It's not so much the 200%...

It's the fact this guy traded for 8 years and lost 25k, then sim traded for 3 years and think's he's found a magic bullet.

Options, no less.

If he'd put up a couple of trades, everyone would see the usual, high win rate, high risk, low reward system that caused Howie to crash a while back.

Still - much better to discuss probabilities & poker.
 
^ Yeah, I used to do options, and high risk : low reward sounds about right.

Both sides of the trade have to overcome time value (even sellers), commissions are absurd & spreads sucks on anything outside of SPY, all combined to delta make it so you have to be a swing trader at the minimum to have a chance at making anything. And when you have to look out further... Hello absurd premiums.

[/Rant] :mad:

Now, options combined to stocks is much more viable, imo. I very much believe that the use of options to enhance a stock trade is a better alternative to a pure option strat since you're somewhat negating the effect of time value & non-linearity.

But otherwise, I'm done with that sucker's play.
 
You quite easily spend 11 years trying to learn to trade and not get anywhere. It's simply a matter of fact that most information available publicly about trading is total nonsense.

If you stick to trading books, trading forums as your source of information on how to trade, then you could spend a lifetime not getting it.

I believe you have been equipped with a fair amount of knowledge on what doesn't work. I do not believe you have any knowledge on what does.

Now - why not outline one of your option trades for us? You don't have to give up the methodology, just show us a few of your SIM trades.




Books are small part of the story, veteran traders are the most valuable source of real information, and most of what I learned comes from these, I don't claim to have reinvented the wheel.

my techniques come down to 2 types of trading: high probability / poor probability but with way to gain most losses back.

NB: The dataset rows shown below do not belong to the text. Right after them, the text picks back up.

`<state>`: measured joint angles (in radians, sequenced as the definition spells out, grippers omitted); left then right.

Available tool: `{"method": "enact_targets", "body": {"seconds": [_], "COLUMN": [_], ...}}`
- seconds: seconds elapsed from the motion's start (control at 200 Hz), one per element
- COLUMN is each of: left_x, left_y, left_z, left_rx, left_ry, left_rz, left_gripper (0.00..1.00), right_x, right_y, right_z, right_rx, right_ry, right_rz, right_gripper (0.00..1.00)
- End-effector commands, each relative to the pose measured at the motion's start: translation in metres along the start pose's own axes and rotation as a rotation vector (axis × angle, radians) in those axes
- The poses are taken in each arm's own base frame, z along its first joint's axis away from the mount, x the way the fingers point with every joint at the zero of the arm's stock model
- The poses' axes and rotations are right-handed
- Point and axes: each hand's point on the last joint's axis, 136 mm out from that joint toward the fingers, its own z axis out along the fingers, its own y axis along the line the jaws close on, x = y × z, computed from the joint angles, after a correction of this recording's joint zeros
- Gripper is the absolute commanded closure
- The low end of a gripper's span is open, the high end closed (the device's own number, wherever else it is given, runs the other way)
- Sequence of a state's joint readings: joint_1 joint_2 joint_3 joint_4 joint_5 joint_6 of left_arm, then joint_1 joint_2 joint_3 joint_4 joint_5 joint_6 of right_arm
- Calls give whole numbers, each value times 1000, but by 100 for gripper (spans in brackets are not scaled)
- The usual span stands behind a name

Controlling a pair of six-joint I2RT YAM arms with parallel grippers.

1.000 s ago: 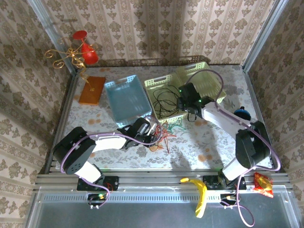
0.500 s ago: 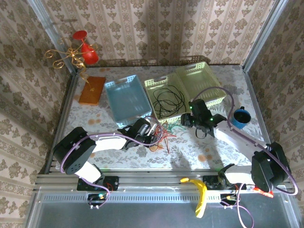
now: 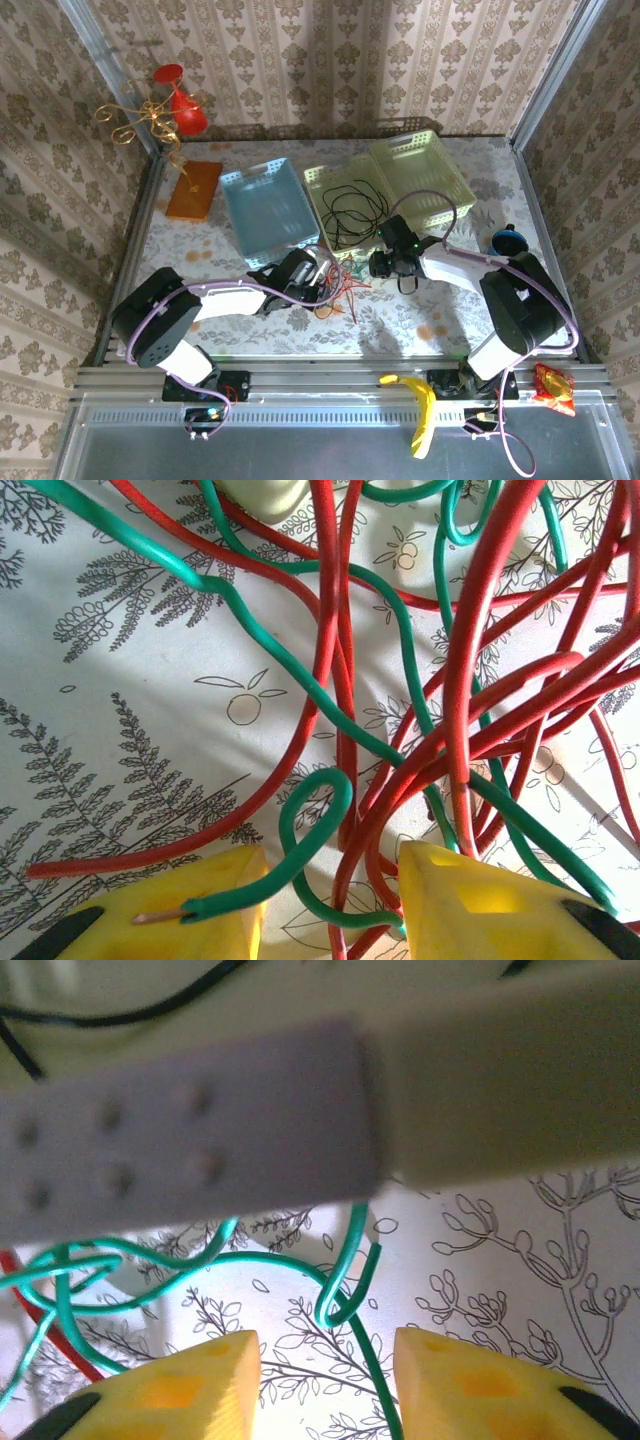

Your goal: Untangle the cables

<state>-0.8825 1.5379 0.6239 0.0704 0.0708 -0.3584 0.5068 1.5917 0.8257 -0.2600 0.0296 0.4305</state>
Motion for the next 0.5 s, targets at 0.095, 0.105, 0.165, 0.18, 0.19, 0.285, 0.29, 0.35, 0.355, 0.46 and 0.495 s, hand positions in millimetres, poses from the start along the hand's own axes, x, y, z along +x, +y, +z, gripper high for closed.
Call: {"method": "enact_targets", "body": {"seconds": [0.095, 0.105, 0.165, 0.18, 0.19, 0.285, 0.29, 0.35, 0.355, 0.46, 0.495], "left_x": [31, 30, 31, 31, 31, 32, 32, 33, 33, 34, 34], "left_y": [18, 18, 18, 18, 18, 18, 18, 19, 19, 19, 19], "left_z": [0, -1, 0, 0, 0, 2, 2, 2, 2, 3, 3], "left_rx": [-78, -77, -77, -76, -76, -74, -74, -75, -74, -73, -72], "left_ry": [100, 98, 103, 104, 104, 110, 110, 114, 113, 117, 117], "left_rz": [-8, -8, -7, -7, -7, -6, -6, -9, -9, -9, -8], "left_gripper": [69, 71, 84, 87, 88, 100, 100, 100, 100, 100, 100], "right_x": [-2, -2, 0, 0, 1, 4, 4, 6, 6, 8, 9], "right_y": [-15, -16, -19, -20, -21, -26, -26, -28, -29, -37, -41], "right_z": [-2, -3, -8, -9, -10, -20, -20, -26, -27, -41, -45], "right_rx": [94, 96, 102, 101, 101, 89, 86, 61, 58, 21, 17], "right_ry": [-25, -27, -35, -37, -39, -52, -52, -56, -57, -74, -81], "right_rz": [0, 2, 12, 15, 17, 56, 58, 92, 96, 158, 179], "right_gripper": [90, 91, 94, 95, 95, 97, 97, 97, 97, 97, 97]}}
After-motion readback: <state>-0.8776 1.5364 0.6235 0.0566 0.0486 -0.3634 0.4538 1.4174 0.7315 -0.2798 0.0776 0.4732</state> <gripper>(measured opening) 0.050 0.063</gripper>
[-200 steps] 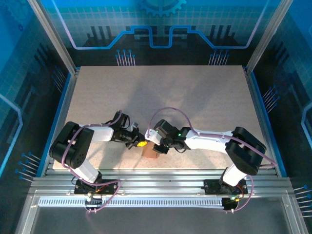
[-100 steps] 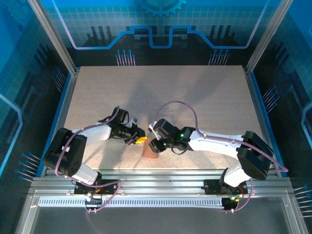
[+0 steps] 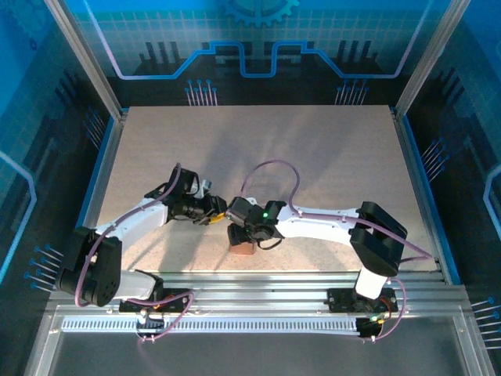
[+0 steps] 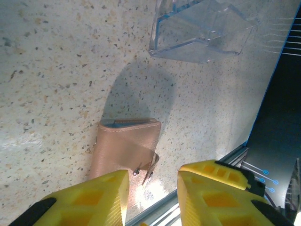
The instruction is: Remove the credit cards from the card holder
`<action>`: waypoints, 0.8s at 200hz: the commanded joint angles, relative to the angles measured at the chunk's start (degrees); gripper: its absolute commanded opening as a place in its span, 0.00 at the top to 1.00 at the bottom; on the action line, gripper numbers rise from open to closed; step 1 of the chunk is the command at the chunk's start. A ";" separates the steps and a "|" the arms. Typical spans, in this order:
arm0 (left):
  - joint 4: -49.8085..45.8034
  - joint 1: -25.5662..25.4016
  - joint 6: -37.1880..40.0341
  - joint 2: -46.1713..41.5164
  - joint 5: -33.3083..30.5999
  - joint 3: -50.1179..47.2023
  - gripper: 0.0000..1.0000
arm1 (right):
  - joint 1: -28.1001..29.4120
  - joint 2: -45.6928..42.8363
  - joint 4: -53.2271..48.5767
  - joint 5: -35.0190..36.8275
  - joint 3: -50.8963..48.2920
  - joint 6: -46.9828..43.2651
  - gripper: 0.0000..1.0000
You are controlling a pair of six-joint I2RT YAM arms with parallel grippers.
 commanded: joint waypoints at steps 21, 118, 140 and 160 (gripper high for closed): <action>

1) directional trades where probability of making a profit is very high, but still highly stressful as all trades open as losers, and in the case of FX scalping, it's really stressful, Risk/Reward ratio on the average trade is like 3:1, most trades reach -$3X before finally reaching $x and I close fora profit, ugly RR ratio but given a very high probability of winning,it works more than any popular method I have seen. this only works around 7-8 days, in the month, the other days cannot be scalped safely using this method.

2) Directional stock trading, much lesss accurate than the fx scalping, at least the timing is not accurate, but most trades sooner or later make a profit, and I can even hedge a losing trade. (profitability is good enough)

3) Asymmetrical hedging, hedge a long stock so that hedging does not work dollar for dollar, more specifically, makes $1000 when the commodity /stock rises X%,
but only lose $300 if the same commodity drops by X%
(This kind of trading very few people know, even most economics gaduates don't know, I only saw one English investor once in London who claimed to have been using such a technique, and I suspect he uses 4 different brokers, not even the brokerage firm emploees can figure it out), it's very difficult to fiure out because it's essentially arbitrage whose conditions are not always there, and are very difficultto spot because you are dealing with a multivariable problem.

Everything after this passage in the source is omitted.